Durante o depoimento de Therezinha no Doi-Codi – órgão de repressão do governo no regime militar –, o major afastou a cadeira e gritou: “A senhora é uma mentirosa!”. Ela se levantou e retrucou: “E os senhores são torturadores!”. Era o ano de 1970, início da era mais sombria do regime, e Thereza Godoy Zerbini sabia que desacatar militares era como tentar o suicídio.
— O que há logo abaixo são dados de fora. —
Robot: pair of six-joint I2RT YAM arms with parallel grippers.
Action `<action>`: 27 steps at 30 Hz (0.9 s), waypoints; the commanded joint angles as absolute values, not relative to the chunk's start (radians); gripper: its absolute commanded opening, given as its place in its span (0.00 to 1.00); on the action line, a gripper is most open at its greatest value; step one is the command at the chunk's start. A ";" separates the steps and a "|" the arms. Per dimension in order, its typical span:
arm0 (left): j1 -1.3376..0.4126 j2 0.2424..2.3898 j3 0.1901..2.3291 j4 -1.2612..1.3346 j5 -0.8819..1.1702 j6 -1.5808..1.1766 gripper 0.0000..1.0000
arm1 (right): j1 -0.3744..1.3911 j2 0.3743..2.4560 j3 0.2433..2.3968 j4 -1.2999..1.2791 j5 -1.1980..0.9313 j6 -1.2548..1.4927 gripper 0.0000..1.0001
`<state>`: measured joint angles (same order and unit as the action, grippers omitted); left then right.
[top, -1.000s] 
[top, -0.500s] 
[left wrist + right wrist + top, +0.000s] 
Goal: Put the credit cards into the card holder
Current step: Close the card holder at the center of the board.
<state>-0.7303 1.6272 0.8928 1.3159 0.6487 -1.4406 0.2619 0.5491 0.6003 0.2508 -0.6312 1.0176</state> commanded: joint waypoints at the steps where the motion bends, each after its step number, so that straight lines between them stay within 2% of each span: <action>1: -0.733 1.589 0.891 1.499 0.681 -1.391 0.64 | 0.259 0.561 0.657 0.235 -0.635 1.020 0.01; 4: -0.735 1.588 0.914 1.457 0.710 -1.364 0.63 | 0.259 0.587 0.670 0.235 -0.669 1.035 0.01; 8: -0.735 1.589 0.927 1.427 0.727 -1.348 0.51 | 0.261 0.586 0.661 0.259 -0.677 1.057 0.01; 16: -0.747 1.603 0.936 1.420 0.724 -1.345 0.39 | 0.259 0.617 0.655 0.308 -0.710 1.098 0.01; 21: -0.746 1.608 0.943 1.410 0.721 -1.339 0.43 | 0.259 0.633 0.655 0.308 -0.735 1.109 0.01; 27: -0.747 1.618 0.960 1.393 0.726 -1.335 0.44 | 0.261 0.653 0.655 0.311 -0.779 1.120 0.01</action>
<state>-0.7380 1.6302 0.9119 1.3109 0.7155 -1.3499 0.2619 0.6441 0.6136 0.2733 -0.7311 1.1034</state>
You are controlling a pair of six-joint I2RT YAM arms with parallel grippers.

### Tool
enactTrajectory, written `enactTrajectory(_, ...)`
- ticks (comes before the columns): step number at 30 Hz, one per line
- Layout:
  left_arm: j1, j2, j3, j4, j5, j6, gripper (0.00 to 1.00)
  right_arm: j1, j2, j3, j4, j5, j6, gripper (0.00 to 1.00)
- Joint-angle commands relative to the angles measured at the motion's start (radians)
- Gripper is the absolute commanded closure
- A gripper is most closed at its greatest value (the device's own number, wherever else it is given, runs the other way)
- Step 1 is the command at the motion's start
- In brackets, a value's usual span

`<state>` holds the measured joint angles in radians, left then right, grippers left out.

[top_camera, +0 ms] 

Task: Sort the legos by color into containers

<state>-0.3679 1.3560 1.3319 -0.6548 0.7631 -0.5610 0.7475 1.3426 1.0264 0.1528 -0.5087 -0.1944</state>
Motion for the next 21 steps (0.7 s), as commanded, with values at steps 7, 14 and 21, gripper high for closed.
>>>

Casada com o general Euryale de Jesus Zerbini, cassado em 1964, dona-de-casa e mãe de dois filhos, ela promoveu uma das maiores campanhas de direitos humanos do País, à frente do Movimento Feminino Pela Anistia. Liderou negociações pela aprovação da lei da anistia, lutou para libertar presos políticos e reacendeu a esperança pelo fim do regime. A idéia de organizar a campanha pela anistia surgiu numa cela do Presídio Tiradentes, em 1970, onde esteve presa por seis meses. “Ali, na sala de tortura, vi um homem mergulhado numa poça de sangue”, lembra. Decidiu que ao sair da prisão daria início ao movimento, o que só se concretizou em 1975, pela dificuldade de mobilização. A anistia ampla, geral e irrestrita chegou, finalmente, em 1979.